Las
tardes de invierno se hacen muy largas en este lugar tan mágico donde vivo. Sí,
es una pequeña aldea y hay pocas cosas que hacer si no te desplazas a la
ciudad. Por eso, quedamos con unos cuantos amigos en vernos en mi casa el primer
sábado de cada mes, y así lo tenemos establecido. Nos sentamos alrededor de la
gran mesa de la cocina, mientras tomamos un chocolate caliente con cualquier
dulce que haya preparado para acompañarlo. Soy una excelente repostera y
cocinera. La chimenea está encendida y sencillamente charlamos, mientras en el
exterior oscurece; ellos a sus cosas: que si los huertos y los naranjos, el
país y la economía… y nosotras a las
nuestras: novedades, libros, películas… Me siento muy feliz.
Últimamente
nos ha dado por jugar al “diccionario” con nuestras definiciones de pacotilla que
simulan las de la real academia de la lengua. Nos morimos de la risa y vamos a
muerte a ver quién gana y consigue proclamarse vencedor al engañar a sus
adversarios. Tenemos mucho quorum y
nos divertimos tanto, que nuestras risas atraen a los más jóvenes, que también
se apuntan, y a veces, sus amigos, porque además de instructivo es de
troncharse a carcajada limpia. Como en casa ya no había suficientes
diccionarios para todos, cada uno traía el suyo debajo del brazo. No es plan
que os explique ahora el desarrollo del juego, pero debéis probarlo. No os
decepcionará. Condición sine qua non
que seáis un grupo amplio pero no tanto que no os permita recordar todas las
definiciones que se van leyendo.
A
lo que iba, ahora se ha impuesto, en esas tardes al amor de la chimenea, otro
juego. El de los viajes. Somos todos muy viajeros y aficionados a dicha
literatura. Se trata de adivinar, divididos en dos grupos, de qué lugar estamos
hablando. Puede ser un país, una ciudad, o cualquier sitio del mundo que nos
parezca sugestivo. Que amemos o que odiemos. O que simplemente esté ahí, pero
eso sí, siempre, siempre, conocido, es decir, hemos tenido que estar en él.
Una
persona de un equipo representa con gestos el lugar. Los del contrario, al ver sus
movimientos inician su incesante torpedeo: ¿ciudad?, ¿pueblo?, ¿mar?, ¿montaña?...

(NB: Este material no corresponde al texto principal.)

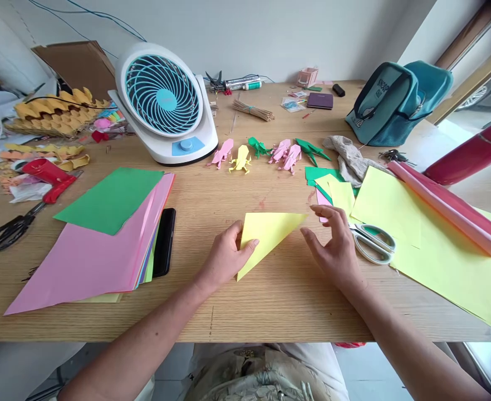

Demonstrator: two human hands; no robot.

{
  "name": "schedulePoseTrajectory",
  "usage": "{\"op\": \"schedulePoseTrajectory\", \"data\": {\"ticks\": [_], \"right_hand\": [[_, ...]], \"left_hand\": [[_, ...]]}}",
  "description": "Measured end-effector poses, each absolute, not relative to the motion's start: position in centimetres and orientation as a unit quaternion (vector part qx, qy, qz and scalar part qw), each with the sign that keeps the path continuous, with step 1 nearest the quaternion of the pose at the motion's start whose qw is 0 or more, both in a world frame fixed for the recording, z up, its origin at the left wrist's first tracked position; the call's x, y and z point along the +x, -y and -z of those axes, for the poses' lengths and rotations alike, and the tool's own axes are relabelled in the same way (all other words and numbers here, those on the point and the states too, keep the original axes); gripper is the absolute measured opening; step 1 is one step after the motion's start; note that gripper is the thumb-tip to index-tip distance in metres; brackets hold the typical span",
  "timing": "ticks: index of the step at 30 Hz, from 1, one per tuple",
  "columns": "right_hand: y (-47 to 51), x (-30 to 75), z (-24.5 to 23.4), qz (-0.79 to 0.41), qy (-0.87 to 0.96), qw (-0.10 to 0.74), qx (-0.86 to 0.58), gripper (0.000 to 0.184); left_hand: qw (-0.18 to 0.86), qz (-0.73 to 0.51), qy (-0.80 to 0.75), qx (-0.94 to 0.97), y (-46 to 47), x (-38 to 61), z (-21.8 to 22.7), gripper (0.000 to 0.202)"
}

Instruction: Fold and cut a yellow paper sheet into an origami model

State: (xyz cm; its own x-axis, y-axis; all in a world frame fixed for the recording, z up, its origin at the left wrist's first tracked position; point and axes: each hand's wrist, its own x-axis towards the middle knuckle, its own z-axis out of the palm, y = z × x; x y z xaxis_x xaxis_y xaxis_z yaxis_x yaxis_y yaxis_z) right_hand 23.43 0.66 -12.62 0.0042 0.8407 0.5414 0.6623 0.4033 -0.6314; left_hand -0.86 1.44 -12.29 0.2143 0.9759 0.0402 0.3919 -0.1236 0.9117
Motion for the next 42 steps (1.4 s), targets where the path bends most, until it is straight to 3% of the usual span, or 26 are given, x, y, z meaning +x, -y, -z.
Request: {"op": "schedulePoseTrajectory", "data": {"ticks": [4,11,14,16,18,21,23,29,33,38,42], "right_hand": [[0.3,22.3,12.3,-0.126,0.739,0.442,-0.493,0.035],[0.7,21.0,12.3,-0.276,0.778,0.36,-0.435,0.05],[0.6,21.2,12.5,-0.268,0.778,0.344,-0.453,0.046],[0.6,21.4,12.6,-0.229,0.787,0.339,-0.463,0.031],[0.6,21.6,12.6,-0.189,0.808,0.332,-0.448,0.022],[0.7,21.9,12.3,-0.141,0.843,0.325,-0.405,0.022],[0.8,21.9,12.0,-0.119,0.855,0.319,-0.39,0.021],[2.2,22.4,12.2,-0.1,0.877,0.26,-0.39,0.022],[3.9,24.3,12.7,-0.079,0.86,0.232,-0.448,0.022],[5.1,25.8,12.7,-0.106,0.818,0.258,-0.503,0.014],[5.1,25.9,12.9,-0.122,0.805,0.267,-0.515,0.015]], "left_hand": [[0.445,-0.383,-0.513,0.627,-0.8,0.1,12.9,0.026],[0.634,-0.382,-0.359,0.569,0.6,2.1,11.3,0.02],[0.639,-0.35,-0.335,0.598,0.8,2.2,11.2,0.016],[0.601,-0.333,-0.346,0.639,0.7,1.9,11.5,0.016],[0.497,-0.347,-0.395,0.69,0.4,1.3,11.8,0.015],[0.262,-0.367,-0.445,0.773,-0.4,0.2,11.9,0.029],[0.172,-0.334,-0.404,0.834,-1.0,-0.3,11.8,0.041],[0.156,-0.253,-0.297,0.907,-1.9,-0.2,12.5,0.02],[0.161,-0.228,-0.292,0.915,-1.5,-0.1,12.8,0.018],[0.104,-0.187,-0.296,0.931,-1.0,0.5,12.3,0.02],[0.138,-0.212,-0.293,0.922,-1.1,1.2,12.5,0.01]]}}
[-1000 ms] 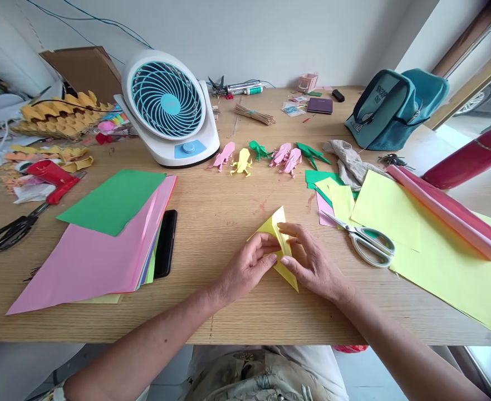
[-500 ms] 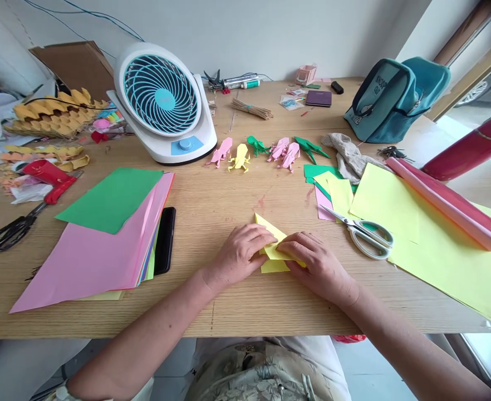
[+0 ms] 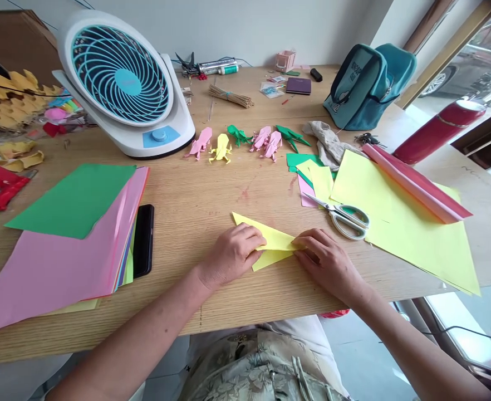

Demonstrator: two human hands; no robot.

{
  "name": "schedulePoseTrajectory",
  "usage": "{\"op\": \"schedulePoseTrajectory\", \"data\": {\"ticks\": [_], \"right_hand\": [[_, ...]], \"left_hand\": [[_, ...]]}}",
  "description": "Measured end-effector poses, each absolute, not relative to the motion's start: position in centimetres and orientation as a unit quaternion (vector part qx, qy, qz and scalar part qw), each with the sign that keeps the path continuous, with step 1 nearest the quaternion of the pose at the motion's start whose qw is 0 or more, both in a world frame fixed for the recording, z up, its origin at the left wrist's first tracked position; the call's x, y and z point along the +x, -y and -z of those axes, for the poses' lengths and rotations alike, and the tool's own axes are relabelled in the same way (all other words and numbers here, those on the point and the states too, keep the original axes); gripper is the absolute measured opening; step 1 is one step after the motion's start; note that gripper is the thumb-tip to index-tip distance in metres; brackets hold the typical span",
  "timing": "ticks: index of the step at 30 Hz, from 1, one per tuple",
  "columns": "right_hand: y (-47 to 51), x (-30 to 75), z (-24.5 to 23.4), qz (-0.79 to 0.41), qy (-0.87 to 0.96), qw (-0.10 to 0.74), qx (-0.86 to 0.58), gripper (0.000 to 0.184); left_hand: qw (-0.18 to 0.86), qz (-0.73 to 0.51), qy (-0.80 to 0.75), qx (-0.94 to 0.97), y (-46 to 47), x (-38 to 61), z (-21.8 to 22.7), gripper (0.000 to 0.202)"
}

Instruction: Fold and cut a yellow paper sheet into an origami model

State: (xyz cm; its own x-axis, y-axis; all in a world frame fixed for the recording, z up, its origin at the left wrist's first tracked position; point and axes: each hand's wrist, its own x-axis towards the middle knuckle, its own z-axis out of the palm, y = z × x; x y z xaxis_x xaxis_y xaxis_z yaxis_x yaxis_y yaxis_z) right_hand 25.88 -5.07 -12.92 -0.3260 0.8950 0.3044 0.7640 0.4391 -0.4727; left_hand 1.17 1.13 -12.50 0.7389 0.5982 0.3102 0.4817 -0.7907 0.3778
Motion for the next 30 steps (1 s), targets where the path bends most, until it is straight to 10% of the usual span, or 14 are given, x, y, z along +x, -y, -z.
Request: {"op": "schedulePoseTrajectory", "data": {"ticks": [30], "right_hand": [[6.8,26.5,13.1,-0.156,0.749,0.267,-0.586,0.012]], "left_hand": [[0.223,-0.137,-0.414,0.872,-1.0,1.5,9.3,0.012]]}}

Y el que está de pie describiendo no puede hablar, solo afirma o niega con
gestos, en respuesta a las sucesivas cuestiones, y así hasta que poco a poco se
aproximan y lo aciertan. Es muy
entretenido y también muy risueño, al tiempo que nos permite viajar con la imaginación.
Os
reto a adivinar mi lugar: con mis manos trazo un amplio espacio que atrapo
entre ellas como un extenso cubículo blanco y grande, cuya parte superior acaba
en punta. En él me siento muy a gusto y realizo semejantes gestos poniendo cara
placentera. Hago el ademán de asomarme por la ventana y con mi dedo trazo
siluetas de montañas y árboles. Señalo colores, de los que llevan puestos en
sus ropas mis espectadores, para los árboles que vislumbro: naranja y verde,
fundamentalmente. Las ondas del mar azul, más lejos. Cojo una caracola y lo
escucho lejano en su interior. En ese lugar trabajo, leo, sueño y escribo, hablo
y comparto y... Ahora mismo parezco un mimo profesional. No paro de hacer
muecas arriba y abajo, abro y cierro, giro sobre mí misma y lo señalo todo. Nunca
estoy ociosa, me muevo por él trajinando, aunque a veces me paro a olisquear
o simplemente a descansar con una
infusión en la mano.
Mi
gesto ahora aproxima mi mano al corazón y lo esparce alrededor de todos los
presentes, moviendo tenuemente los dedos como si fuera un polvo mágico y los salpimentara
a todos. Lo repito varias veces. Suspiro
profundamente de felicidad. Estoy encantada. Y no necesito moverme.
¿Ya
lo habéis adivinado?
En
caso negativo, dirigíos al inicio de la historia.